PROBLEM STATEMENT: Your answer must be a single number: how many lines in the records below contain the word "belongs".

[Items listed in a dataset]
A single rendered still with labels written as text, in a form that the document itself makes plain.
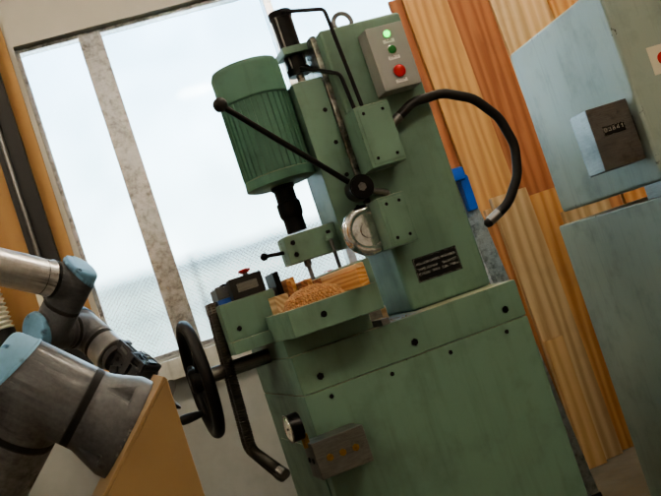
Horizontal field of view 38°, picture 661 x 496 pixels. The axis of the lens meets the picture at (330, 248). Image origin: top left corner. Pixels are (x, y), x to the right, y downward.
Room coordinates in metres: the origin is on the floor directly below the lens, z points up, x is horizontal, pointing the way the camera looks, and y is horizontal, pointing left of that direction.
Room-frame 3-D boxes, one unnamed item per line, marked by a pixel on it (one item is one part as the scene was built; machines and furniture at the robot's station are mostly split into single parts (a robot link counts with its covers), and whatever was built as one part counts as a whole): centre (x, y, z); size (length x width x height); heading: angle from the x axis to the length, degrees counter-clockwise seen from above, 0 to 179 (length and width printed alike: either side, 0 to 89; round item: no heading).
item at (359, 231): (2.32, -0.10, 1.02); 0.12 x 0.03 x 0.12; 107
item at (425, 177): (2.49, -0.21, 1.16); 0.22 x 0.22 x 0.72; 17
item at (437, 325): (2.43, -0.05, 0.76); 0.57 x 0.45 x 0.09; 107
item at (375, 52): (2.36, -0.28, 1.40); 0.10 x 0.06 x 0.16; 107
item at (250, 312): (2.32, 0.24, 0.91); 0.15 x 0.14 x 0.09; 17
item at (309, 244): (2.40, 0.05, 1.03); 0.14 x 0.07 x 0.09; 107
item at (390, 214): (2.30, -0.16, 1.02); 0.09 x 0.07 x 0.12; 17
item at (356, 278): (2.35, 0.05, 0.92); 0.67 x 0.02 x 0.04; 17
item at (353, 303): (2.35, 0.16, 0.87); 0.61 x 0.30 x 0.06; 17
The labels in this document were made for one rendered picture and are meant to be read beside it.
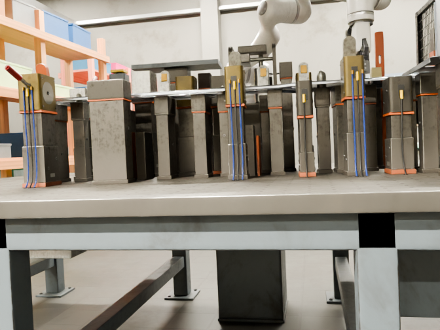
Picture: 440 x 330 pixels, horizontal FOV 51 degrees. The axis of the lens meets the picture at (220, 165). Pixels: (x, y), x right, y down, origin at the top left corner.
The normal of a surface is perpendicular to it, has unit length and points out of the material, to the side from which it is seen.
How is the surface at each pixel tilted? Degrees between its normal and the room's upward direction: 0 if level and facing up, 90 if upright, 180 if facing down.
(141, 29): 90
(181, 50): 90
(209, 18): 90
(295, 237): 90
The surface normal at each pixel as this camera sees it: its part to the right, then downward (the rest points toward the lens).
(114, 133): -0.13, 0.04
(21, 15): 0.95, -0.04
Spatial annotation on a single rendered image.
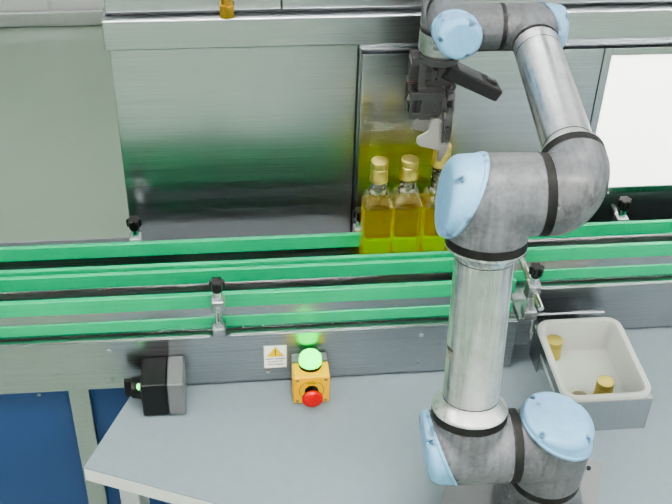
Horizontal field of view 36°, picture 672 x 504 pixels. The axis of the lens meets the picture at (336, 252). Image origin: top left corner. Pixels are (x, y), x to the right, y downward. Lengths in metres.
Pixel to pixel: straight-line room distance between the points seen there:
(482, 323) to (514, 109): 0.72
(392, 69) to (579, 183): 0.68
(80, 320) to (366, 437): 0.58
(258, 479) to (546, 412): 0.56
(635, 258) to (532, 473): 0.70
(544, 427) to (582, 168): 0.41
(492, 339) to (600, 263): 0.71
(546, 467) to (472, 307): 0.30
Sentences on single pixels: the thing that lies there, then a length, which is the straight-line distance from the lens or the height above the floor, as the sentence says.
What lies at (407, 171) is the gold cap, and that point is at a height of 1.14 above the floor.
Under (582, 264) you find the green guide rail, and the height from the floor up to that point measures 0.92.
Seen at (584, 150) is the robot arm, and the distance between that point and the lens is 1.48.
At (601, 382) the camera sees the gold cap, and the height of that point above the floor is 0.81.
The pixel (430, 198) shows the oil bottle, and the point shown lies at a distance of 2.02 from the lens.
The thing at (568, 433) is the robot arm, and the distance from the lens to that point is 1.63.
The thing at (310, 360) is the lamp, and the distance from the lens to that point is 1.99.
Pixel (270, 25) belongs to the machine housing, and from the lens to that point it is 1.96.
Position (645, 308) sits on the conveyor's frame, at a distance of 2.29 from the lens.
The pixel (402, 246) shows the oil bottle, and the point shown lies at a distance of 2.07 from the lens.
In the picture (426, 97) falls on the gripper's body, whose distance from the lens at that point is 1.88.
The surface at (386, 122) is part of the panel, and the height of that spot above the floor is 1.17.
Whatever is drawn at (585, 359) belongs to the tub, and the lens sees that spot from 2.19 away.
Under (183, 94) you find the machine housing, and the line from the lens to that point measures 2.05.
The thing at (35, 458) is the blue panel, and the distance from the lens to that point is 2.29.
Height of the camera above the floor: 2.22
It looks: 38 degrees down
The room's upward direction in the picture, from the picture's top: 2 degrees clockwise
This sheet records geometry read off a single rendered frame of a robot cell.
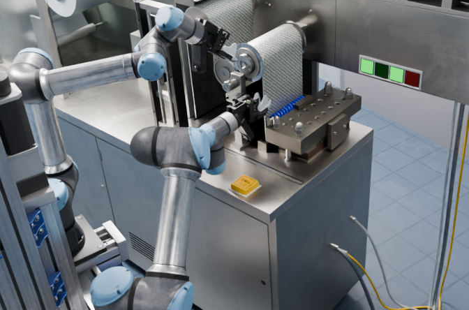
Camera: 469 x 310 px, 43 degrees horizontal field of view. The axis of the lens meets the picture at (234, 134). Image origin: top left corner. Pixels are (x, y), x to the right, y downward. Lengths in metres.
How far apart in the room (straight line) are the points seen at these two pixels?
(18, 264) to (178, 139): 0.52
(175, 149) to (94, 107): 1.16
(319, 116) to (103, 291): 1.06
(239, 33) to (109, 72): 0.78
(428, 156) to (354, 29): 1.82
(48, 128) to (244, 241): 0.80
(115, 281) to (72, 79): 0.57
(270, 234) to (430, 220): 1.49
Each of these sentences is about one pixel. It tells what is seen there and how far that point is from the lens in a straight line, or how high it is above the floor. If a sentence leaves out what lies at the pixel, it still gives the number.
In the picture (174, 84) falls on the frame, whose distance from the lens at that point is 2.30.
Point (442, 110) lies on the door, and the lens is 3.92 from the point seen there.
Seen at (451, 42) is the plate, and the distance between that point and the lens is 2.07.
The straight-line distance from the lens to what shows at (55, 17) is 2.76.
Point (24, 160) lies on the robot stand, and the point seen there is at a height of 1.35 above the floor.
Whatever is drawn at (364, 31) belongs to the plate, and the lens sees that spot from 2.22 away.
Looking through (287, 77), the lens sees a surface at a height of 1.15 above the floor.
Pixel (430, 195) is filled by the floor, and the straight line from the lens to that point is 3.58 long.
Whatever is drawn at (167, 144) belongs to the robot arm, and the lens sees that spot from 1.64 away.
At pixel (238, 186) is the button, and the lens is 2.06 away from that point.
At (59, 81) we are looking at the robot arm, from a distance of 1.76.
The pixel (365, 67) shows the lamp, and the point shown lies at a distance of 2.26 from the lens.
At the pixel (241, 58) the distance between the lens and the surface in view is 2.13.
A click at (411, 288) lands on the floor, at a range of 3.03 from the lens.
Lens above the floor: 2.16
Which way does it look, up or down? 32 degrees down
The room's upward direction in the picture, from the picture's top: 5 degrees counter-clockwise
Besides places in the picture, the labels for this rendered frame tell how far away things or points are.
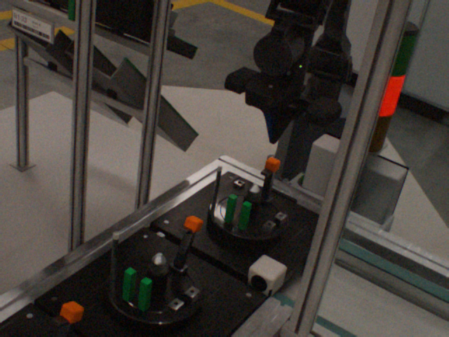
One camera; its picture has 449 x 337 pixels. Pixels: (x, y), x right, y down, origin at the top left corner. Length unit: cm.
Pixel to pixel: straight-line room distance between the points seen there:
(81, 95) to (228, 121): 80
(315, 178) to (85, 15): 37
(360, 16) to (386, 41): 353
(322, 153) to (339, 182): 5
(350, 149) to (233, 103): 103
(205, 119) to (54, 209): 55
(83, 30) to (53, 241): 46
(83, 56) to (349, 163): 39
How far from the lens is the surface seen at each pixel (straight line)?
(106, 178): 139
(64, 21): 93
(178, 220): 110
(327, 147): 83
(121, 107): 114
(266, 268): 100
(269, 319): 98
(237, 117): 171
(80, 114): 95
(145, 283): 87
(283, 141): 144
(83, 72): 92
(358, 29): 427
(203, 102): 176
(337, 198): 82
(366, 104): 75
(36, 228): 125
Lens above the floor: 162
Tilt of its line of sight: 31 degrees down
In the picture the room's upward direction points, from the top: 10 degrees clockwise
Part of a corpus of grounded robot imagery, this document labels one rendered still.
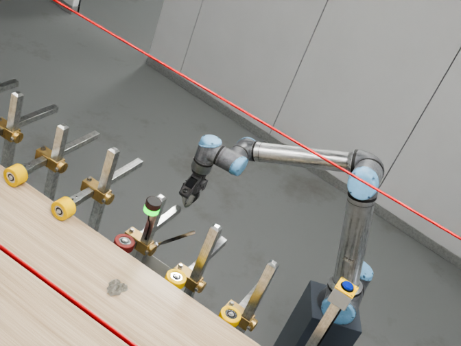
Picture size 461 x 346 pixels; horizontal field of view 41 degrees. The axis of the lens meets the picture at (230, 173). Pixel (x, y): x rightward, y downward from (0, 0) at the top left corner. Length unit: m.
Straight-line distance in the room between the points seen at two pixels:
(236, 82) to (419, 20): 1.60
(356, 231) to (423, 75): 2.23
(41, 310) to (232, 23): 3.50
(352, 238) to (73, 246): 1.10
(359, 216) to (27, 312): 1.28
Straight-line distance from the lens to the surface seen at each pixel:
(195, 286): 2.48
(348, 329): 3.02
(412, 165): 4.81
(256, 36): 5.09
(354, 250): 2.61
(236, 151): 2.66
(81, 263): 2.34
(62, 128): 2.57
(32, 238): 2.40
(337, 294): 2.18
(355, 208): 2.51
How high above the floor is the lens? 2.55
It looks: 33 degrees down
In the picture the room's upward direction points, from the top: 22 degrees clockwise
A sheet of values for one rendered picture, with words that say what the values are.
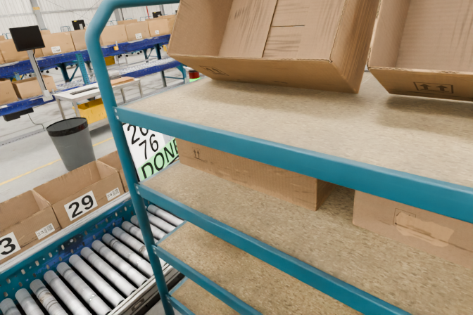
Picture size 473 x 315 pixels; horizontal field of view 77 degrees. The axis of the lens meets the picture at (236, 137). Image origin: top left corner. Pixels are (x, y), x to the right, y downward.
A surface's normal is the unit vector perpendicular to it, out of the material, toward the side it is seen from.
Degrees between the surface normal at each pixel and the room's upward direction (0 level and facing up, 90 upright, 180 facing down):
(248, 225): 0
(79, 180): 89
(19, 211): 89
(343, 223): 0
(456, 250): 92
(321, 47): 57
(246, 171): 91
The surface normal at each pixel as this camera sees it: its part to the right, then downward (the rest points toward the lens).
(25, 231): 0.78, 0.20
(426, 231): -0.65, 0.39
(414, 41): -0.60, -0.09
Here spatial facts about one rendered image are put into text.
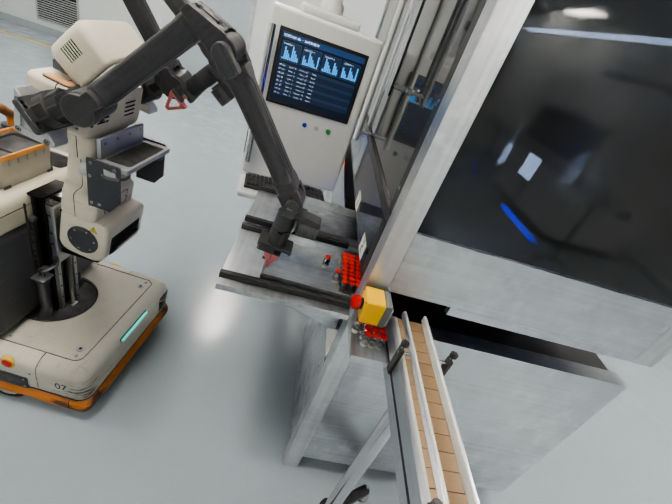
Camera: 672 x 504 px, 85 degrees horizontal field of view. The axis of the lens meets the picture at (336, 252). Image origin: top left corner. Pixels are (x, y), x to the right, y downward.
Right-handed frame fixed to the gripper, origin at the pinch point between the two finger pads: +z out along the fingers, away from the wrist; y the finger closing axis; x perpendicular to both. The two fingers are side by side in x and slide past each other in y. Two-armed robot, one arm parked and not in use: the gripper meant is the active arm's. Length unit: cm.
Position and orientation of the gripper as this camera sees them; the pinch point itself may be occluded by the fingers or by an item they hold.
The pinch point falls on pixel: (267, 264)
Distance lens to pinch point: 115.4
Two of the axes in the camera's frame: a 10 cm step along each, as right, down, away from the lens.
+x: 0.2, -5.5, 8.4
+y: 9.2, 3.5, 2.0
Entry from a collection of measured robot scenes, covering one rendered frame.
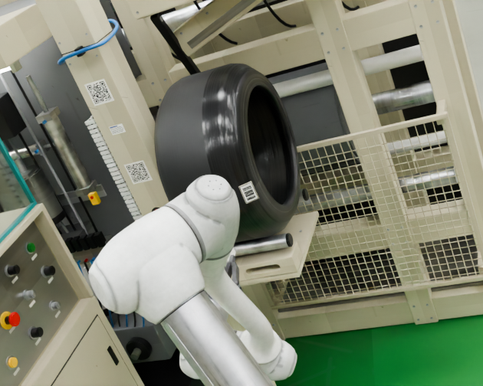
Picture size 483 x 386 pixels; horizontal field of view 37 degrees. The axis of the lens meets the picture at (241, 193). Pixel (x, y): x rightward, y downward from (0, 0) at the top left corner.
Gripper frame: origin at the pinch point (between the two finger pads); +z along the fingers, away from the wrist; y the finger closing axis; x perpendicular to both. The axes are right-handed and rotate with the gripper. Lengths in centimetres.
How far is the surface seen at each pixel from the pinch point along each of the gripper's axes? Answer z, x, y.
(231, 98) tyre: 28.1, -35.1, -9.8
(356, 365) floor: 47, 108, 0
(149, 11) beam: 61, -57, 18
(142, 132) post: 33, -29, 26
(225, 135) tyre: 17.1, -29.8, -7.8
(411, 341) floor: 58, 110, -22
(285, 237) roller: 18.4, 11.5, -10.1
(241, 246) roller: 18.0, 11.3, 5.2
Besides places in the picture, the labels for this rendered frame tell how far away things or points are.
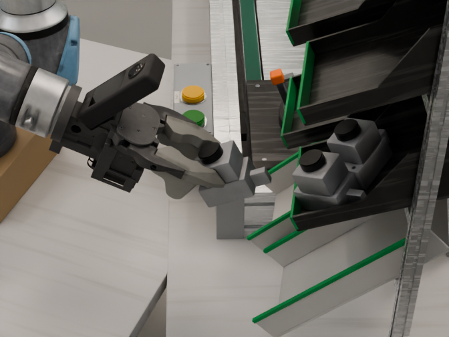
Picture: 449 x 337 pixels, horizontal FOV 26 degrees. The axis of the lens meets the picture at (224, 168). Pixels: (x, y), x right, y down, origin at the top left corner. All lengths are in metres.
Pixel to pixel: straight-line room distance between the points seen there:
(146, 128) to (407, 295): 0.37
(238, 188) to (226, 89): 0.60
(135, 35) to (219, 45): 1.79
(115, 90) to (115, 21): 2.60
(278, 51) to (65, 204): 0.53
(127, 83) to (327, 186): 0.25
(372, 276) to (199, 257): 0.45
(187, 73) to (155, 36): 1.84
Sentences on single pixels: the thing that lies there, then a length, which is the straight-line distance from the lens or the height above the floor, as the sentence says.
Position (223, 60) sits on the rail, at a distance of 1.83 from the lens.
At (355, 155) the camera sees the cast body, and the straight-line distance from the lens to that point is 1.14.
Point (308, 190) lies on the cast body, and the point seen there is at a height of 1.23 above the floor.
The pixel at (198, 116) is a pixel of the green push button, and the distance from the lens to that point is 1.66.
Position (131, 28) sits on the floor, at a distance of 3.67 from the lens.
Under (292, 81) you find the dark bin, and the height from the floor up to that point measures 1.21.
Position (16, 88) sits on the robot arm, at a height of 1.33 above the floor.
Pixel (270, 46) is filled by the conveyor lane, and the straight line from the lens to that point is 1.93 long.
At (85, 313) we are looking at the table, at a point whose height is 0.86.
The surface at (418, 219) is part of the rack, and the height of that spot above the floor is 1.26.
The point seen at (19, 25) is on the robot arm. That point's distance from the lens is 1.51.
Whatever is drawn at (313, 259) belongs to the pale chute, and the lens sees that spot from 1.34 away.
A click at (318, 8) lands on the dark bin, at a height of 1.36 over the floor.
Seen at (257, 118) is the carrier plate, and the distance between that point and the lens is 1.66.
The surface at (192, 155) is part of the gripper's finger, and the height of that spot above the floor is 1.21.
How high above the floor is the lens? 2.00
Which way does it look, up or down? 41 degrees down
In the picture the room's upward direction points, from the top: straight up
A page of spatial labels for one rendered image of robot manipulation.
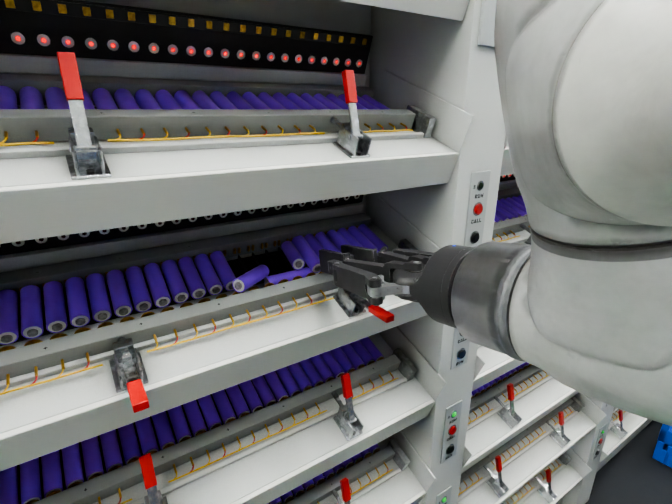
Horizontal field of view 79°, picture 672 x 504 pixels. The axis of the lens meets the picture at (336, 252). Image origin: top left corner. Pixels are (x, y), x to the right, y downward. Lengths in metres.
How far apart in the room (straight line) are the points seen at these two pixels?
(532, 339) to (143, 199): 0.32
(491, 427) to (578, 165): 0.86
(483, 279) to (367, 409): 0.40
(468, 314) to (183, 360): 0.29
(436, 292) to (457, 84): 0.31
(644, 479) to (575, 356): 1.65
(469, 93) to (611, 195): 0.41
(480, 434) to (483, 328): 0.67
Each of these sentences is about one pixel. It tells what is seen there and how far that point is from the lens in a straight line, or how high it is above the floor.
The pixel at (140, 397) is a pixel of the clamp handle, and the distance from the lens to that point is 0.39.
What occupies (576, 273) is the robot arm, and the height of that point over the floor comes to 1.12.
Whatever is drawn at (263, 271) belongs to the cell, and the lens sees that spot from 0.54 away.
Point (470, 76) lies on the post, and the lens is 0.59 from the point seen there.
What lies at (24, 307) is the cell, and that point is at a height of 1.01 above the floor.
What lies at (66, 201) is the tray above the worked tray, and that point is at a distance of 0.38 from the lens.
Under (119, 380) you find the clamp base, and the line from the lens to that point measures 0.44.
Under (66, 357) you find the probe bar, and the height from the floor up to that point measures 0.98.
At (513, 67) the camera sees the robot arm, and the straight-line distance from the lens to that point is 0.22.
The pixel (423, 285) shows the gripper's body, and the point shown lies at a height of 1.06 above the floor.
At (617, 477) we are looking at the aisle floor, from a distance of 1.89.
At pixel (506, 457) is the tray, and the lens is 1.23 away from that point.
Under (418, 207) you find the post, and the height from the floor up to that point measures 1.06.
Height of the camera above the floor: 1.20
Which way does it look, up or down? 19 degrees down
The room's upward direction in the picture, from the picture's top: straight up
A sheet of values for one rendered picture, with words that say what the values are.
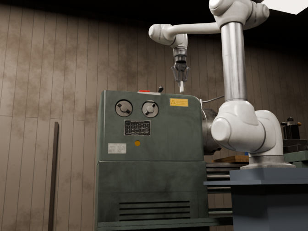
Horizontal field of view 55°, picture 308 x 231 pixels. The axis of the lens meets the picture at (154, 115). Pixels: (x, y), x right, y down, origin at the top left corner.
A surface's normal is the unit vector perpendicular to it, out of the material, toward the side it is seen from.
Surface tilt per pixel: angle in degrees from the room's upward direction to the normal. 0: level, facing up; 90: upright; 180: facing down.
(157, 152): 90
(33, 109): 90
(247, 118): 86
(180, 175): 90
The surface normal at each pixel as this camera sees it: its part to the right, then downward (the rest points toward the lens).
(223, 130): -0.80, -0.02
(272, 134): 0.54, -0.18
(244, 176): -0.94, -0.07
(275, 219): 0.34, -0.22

WRITTEN REPLY: 6